Iteration with {purrr}

Modified

February 19, 2024

If you have not already read the functions page, do so before reading about {purrr}. The purrr package is about applying functions repetitively. You should have a good idea about what a function is and how to write a custom function.

From the functions page we learned scant definitions of functional programming and functions. We also learned about the special conditions of programming with {dplyr}, which demands a working understanding of environment and data variables.1 Now we want to apply our functions, row-by-row, to a data frame. We’ll use the purrr package.

Rule of thumb

Never feel bad for using a FOR loop.

Remember that in functional programming we’re iterating, or recursing, without using FOR loops. For example, in the regression page, we saw an example of nesting data frames by category (i.e. by gender). After nesting, we have two subsetted data frames that are embeded within a parent-data-frame. The embedded data frames are contained within a list-column.

nest()

We can subset by gender, creating two new subset data frames that we’ll put in a new column with the variable name: data. This subsetting is accomplished with the nest() function.

library(moderndive)
library(broom)
library(tidyverse)

evals |> 
  janitor::clean_names() |> 
  nest(data = -gender)

map()

Using {purrr} we can apply a function — such as a linear model regression lm() — over each row of the parent data frame. To do this, we use the map_ class of functions. I say class of functions, because purrr::map_ allows us to define the data-type2 returned by the mapped function. For example, sometimes we want to return a character data-type (map_chr), sometimes an integer (map_int), sometimes a data frame (map_df), etc. In the case of a linear model, which is a list data-type, we’ll use the generic map() function to apply an anonymous function.

Anonymous functions

Examples of an anonymous function:

\(x) x + 1

function(x) x + 1

Unlike the add_numbers() function we composed on the functions page, anonymous functions have no object name. Hence they are anonymous.
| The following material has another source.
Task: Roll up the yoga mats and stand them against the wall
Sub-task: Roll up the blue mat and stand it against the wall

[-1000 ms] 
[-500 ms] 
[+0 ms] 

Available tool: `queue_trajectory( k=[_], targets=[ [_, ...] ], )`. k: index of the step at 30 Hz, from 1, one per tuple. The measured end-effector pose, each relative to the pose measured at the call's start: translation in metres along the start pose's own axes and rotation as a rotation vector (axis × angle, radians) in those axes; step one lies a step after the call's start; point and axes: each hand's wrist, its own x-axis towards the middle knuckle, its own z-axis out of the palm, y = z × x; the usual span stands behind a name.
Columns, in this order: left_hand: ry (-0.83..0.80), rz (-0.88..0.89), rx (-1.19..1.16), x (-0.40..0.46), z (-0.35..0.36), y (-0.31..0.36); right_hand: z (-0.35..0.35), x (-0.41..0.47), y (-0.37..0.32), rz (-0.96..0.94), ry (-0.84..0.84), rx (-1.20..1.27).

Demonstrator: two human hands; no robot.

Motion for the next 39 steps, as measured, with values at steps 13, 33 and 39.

Anonymous functions, sometimes called lambda functions, are a convenience for coders using functional programming languages.

my_subset_df <- evals |> 
  janitor::clean_names() |> 
  nest(my_data = -gender) |> 
  mutate(my_fit_bty = map(my_data, function(my_data) 
                                lm(score ~ bty_avg, data = my_data)
                         )
        )
my_subset_df

Look at the fitted object

When we look at the resulting my_fit_bty data variable, we see the kind of output we get from lm()

my_subset_df$my_fit_bty
[[1]]

Call:
lm(formula = score ~ bty_avg, data = my_data)

Coefficients:
(Intercept)      bty_avg  
    3.95006      0.03064  


[[2]]

Call:
lm(formula = score ~ bty_avg, data = my_data)

Coefficients:
(Intercept)      bty_avg  
     3.7666       0.1103  

Earlier, we learned to use the broom::tidy() function to transform a fitted model — contained as a list data-type — into a data frame.3 For example, we can easily tidy the first model which coerces the list data-type into a data frame.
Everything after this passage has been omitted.